The U.S Preventive Services Task Force, an independent panel of experts working under the Department of Health and Human Services, recommends that women older than 40 get a mammogram every one to two years. The task force finds the test most helpful for women between ages 50 and 69, for whom it says the evidence is strongest that screening lowers death rates from breast cancer. Other groups, including the American Medical Association, suggest a more rigorous schedule, saying the test should be done every year; insurers often pay for annual tests.

But experts say they are seeing gaps beyond two years in many cases. Carol Lee, chair of the American College of Radiology’s Breast Imaging Commission and a radiologist at the Memorial Sloan-Kettering Cancer Center in New York, says many women understand that they need to have a mammogram but don’t go back for repeat tests after the first one. In Bethesda, Alley said she has even heard anecdotal reports of breast cancer survivors forgoing recommended mammograms.

But today, that same panel says … never mind:


Quote:
“We’re not saying women shouldn’t get screened. Screening does saves lives,” said Diana B. Petitti, vice chairman of the U.S. Preventive Services Task Force, which released the recommendations Monday in a paper being published in Tuesday’s Annals of Internal Medicine. “But we are recommending against routine screening. There are important and serious negatives or harms that need to be considered carefully.”

Several patient advocacy groups and many breast cancer experts welcomed the new guidelines, saying they represent a growing recognition that more testing, exams and treatment are not always beneficial and, in fact, can harm patients.
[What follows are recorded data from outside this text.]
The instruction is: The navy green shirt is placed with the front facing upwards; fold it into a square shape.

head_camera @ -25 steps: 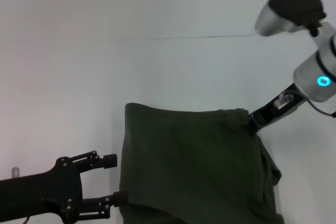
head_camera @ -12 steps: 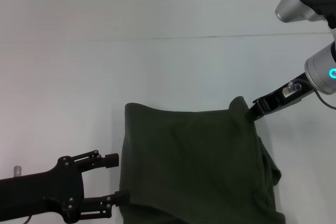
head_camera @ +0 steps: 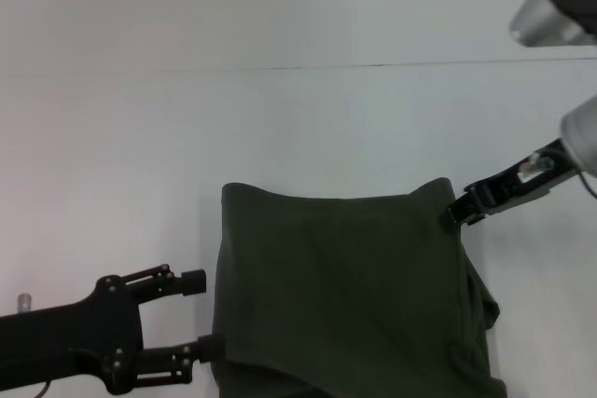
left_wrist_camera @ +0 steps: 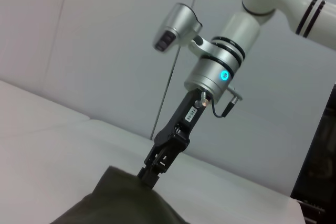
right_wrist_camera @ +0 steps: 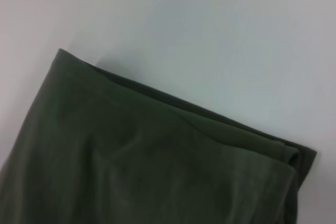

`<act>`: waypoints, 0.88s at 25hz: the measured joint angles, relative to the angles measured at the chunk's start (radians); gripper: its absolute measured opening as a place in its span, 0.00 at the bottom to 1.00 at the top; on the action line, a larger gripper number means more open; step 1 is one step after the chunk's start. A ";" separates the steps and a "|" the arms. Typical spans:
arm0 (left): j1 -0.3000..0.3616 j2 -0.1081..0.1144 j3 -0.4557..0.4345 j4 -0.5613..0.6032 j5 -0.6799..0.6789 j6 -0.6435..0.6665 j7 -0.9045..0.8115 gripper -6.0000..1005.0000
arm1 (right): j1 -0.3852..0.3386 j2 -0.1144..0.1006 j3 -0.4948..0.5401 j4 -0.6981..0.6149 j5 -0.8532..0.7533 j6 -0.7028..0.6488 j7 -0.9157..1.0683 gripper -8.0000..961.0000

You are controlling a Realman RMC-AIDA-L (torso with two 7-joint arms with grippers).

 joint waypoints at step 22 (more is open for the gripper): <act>-0.259 0.071 0.006 -0.024 0.252 -0.231 -0.811 0.84 | -0.288 -0.108 0.509 0.407 0.743 -0.103 -0.653 0.73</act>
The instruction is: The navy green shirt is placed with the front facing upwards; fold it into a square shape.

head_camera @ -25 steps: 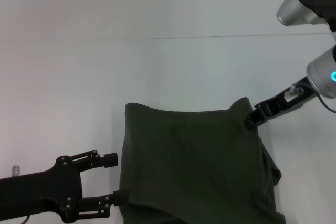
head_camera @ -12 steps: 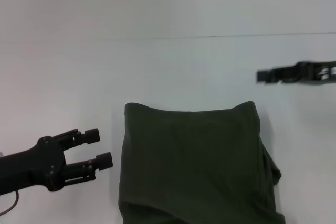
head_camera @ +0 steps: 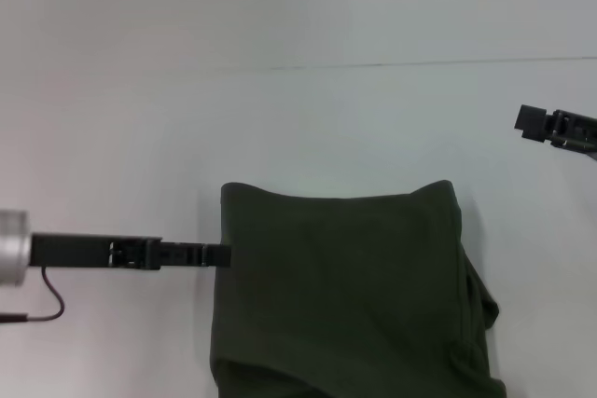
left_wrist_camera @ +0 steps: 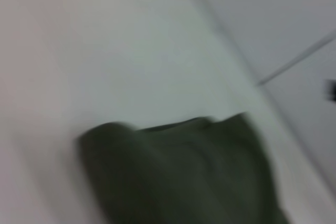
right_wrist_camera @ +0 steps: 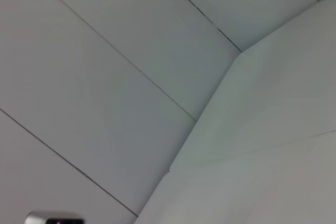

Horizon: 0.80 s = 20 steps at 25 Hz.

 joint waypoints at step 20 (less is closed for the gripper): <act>-0.171 -0.004 0.130 -0.133 0.156 -0.268 -0.230 0.83 | -0.047 0.025 0.102 0.039 0.015 -0.083 -0.141 0.97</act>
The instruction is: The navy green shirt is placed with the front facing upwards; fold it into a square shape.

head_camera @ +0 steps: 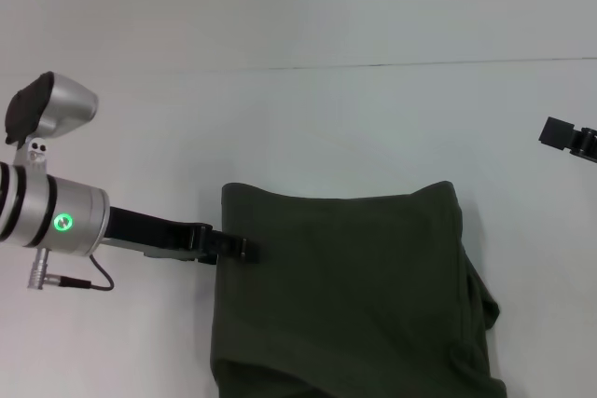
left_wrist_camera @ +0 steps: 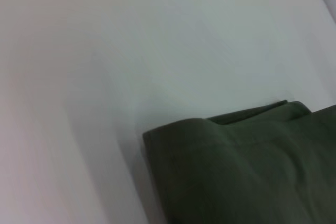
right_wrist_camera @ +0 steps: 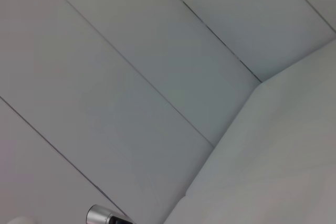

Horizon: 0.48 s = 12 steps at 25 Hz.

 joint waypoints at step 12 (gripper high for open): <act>-0.026 -0.020 0.017 -0.035 0.001 -0.030 -0.003 0.83 | 0.007 0.002 -0.008 0.004 -0.001 -0.002 -0.003 0.97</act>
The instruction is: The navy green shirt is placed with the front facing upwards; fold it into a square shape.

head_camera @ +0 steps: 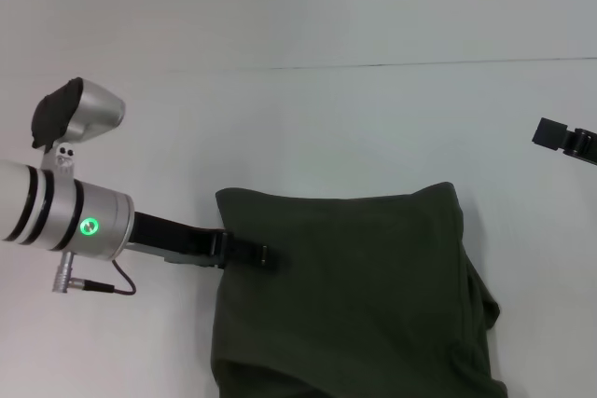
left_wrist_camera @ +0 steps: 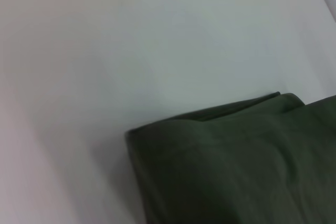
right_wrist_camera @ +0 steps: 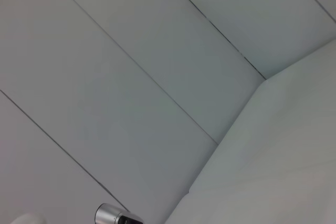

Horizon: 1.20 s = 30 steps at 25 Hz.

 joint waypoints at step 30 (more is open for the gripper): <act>-0.003 -0.030 -0.012 -0.002 -0.076 -0.155 0.050 0.07 | 0.005 0.004 0.005 0.002 -0.001 0.000 -0.010 0.97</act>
Mammograms produce false-positive results in about 10 percent of cases, causing anxiety and often prompting women to undergo unnecessary follow-up tests, sometimes-disfiguring biopsies and unneeded treatment, including surgery, radiation and chemotherapy.

But the American Cancer Society, the American College of Radiology and other experts condemned the change, saying the benefits of routine mammography have been clearly demonstrated and play a key role in reducing the number of mastectomies and the death toll from one of the most common cancers.
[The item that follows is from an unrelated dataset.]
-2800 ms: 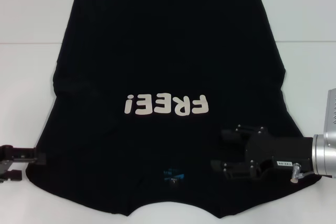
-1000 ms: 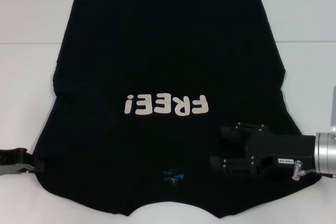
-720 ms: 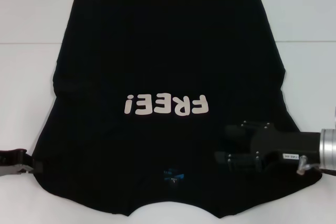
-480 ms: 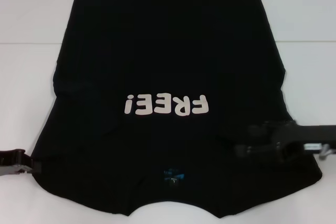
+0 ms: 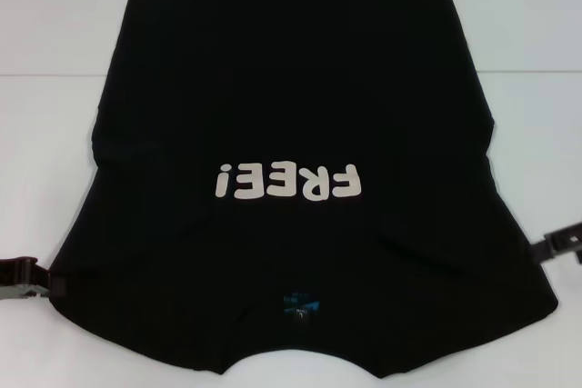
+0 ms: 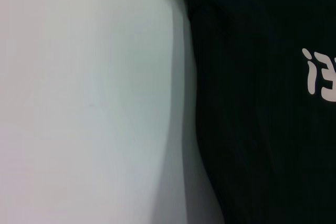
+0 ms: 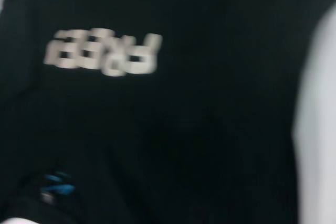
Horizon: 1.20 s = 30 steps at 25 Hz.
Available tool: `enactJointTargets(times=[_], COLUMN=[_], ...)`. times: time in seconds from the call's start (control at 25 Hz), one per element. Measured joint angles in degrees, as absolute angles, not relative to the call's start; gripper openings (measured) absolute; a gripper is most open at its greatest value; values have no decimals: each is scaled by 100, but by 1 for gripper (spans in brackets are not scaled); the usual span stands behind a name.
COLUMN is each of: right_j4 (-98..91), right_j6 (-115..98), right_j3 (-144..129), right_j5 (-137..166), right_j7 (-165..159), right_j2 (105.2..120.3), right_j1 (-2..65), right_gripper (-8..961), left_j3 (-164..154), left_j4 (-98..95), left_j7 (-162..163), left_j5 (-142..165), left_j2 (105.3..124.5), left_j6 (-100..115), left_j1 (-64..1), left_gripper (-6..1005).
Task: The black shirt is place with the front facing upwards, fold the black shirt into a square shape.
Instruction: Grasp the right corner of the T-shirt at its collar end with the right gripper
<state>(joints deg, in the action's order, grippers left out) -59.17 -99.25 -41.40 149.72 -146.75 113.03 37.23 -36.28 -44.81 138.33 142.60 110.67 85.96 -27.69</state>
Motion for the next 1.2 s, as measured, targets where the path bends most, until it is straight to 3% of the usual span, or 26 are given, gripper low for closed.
enactJointTargets(times=[0.2,0.52,0.76,1.2], right_j4=[-5589,-5010,-4984,-4871], right_j6=[-9637,-9150,-9093,-8991], right_j3=[-4189,-4284,-4417,-4500], right_j5=[15714,15769,15771,15790], right_j7=[-14826,-14713,-14643,-14646], right_j2=[11390,11408,11536,11583], right_j1=[3904,3938,3988,4013], right_gripper=[866,849,835,811], left_j3=[-3630,-3630,-3630,-3630], left_j4=[-4483,-4472,-4468,-4451], left_j7=[13819,13816,13816,13816], left_j5=[14261,14265,14265,14265], left_j2=[11065,11065,11069,11074], left_j6=[8588,8574,8569,8547], left_j1=[-2789,-2824,-2844,-2848], left_gripper=[20,24,27,32])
“Tens of thousands of lives are being saved by mammography screening, and these idiots want to do away with it,” said Daniel B. Kopans, a radiology professor at Harvard Medical School. “It’s crazy — unethical, really.”
What changed in six months to change the USPSTF from a sky-is-falling hysteric on a 1% decline in testing to Emily Litella? If the administration gets its way, the government will be paying for a lot more of these exams when ObamaCare passes. That will put a serious strain on resources, especially since many of the providers will look to avoid dealing with government-managed care and its poor compensation rates.

The motivation for HHS will be to cut costs, not to save lives. The sudden reversal in six months of the USPSTF, especially after it made such a stink over a relatively minor decline in screening, certainly makes it appear that they have other priorities than life-saving in mind here.

One final thought. Barack Obama predicated his ObamaCare vision on the notion that increased prevention would save costs. Suddenly, his administration is for decreased screening and prevention. Could that have anything to do with the CBO scoring on screening? And what does that say about how government will make decisions once they control the compensation and care in the US?